# [EXERCISE DESCRIPTION]
Below are records; report how many of their lines contain the word "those", giving only the number.

Saved data entries:

○ ○ ○

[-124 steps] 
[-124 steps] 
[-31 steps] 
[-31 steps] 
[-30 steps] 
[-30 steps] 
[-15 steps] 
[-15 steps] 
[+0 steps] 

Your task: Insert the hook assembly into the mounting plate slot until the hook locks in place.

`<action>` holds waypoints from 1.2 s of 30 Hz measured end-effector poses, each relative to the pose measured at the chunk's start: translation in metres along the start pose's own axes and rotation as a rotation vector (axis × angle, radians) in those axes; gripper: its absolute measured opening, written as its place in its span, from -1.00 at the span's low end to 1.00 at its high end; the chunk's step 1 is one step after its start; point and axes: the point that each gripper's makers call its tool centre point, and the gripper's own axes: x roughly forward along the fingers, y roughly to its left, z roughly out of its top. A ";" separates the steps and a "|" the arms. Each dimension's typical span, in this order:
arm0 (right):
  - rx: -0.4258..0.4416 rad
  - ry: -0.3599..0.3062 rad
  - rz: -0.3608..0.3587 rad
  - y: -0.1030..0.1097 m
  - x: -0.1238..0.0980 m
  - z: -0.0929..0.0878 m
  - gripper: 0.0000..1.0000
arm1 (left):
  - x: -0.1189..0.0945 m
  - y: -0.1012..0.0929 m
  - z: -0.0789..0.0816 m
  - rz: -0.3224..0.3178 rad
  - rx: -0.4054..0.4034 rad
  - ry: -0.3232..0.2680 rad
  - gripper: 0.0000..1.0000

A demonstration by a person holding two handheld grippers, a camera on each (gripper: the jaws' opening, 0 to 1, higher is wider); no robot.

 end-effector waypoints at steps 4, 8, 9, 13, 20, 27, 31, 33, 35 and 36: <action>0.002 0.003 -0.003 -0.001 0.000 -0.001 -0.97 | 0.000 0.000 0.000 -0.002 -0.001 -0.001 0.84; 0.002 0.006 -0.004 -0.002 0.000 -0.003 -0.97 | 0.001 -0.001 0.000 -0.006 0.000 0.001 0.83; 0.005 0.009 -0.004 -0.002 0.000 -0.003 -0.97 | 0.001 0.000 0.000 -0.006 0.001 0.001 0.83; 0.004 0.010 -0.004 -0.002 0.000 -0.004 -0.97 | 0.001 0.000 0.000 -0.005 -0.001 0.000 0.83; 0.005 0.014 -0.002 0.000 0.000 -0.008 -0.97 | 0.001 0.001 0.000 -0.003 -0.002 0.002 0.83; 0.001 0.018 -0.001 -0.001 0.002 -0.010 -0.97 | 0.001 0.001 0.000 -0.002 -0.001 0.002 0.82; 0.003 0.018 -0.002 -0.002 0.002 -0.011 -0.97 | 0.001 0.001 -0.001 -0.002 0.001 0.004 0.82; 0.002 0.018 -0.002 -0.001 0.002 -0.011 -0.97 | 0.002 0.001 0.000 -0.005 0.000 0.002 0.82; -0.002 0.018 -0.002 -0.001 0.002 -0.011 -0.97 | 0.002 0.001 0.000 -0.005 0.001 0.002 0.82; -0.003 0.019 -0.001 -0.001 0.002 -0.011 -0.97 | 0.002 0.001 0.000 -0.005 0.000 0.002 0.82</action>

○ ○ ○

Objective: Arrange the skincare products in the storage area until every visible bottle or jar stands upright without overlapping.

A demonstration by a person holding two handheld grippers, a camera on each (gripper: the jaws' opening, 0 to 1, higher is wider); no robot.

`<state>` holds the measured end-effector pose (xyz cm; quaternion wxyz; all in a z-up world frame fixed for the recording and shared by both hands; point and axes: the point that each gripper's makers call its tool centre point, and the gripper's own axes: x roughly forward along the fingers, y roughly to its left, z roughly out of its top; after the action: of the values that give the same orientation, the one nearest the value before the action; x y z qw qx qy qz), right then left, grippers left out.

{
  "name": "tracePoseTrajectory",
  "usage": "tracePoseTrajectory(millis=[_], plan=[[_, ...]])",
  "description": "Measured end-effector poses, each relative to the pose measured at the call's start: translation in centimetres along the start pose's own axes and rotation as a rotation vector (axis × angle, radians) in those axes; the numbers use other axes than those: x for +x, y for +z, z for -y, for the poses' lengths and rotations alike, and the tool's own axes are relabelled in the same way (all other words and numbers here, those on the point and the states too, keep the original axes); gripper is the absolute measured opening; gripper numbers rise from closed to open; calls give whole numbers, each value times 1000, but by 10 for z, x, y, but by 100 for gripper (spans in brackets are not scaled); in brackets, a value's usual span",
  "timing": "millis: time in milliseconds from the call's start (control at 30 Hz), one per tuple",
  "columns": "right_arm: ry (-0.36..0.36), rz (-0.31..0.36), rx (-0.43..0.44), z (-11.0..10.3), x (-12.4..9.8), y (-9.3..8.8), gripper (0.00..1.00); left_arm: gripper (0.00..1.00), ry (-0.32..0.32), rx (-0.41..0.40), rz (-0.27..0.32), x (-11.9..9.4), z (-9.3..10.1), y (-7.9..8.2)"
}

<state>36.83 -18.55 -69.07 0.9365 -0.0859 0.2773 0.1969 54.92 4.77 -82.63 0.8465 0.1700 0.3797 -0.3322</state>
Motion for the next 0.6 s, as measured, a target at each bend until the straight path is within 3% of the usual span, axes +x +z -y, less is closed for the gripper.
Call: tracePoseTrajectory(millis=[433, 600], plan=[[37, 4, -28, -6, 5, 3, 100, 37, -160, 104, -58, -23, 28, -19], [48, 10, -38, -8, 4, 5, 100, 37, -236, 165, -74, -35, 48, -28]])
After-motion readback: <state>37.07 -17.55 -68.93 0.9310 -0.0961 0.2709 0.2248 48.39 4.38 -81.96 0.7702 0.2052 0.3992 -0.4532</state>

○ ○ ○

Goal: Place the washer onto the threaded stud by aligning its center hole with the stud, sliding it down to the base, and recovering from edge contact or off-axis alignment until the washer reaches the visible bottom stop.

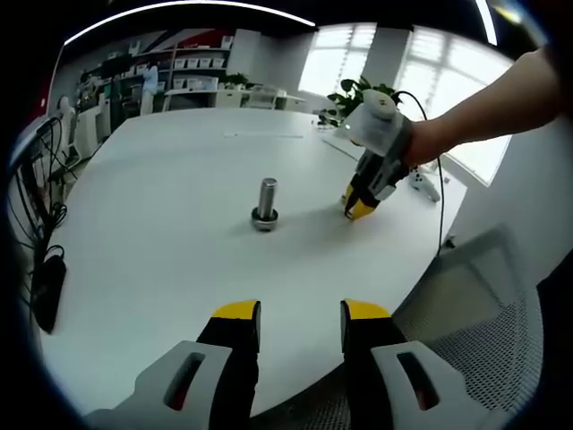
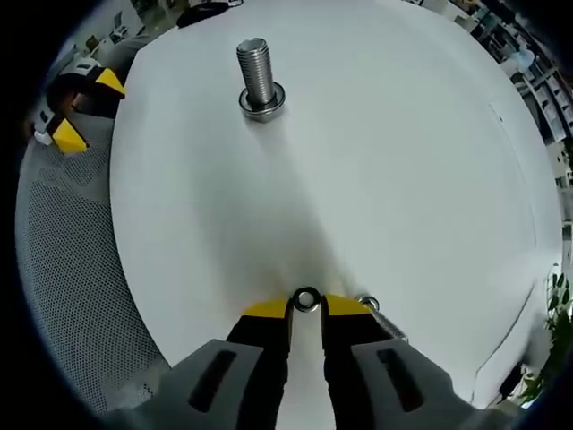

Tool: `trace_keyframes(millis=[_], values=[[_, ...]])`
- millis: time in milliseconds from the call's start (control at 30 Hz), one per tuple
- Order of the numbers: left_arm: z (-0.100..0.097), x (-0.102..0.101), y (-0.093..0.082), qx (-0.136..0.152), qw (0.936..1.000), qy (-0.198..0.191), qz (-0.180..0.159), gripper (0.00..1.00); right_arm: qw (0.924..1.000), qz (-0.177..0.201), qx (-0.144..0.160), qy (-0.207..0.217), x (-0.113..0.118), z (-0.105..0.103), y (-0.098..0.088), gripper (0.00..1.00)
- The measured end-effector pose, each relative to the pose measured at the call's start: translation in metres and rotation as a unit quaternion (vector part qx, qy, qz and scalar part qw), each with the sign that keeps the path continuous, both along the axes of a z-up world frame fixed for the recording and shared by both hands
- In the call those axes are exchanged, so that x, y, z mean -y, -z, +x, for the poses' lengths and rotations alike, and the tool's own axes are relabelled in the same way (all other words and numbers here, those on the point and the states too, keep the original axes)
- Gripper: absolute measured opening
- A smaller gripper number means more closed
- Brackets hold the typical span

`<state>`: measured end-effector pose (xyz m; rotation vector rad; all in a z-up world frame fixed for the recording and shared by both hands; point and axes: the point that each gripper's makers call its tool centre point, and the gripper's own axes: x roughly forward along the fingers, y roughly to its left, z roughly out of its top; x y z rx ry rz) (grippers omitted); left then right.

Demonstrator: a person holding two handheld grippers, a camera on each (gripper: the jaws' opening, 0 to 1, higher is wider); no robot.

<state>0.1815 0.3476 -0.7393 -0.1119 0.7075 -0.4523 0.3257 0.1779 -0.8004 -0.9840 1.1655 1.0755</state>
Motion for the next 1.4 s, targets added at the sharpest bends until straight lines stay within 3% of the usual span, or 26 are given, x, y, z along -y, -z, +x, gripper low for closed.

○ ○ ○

# [SOLUTION FOR THIS TASK]
3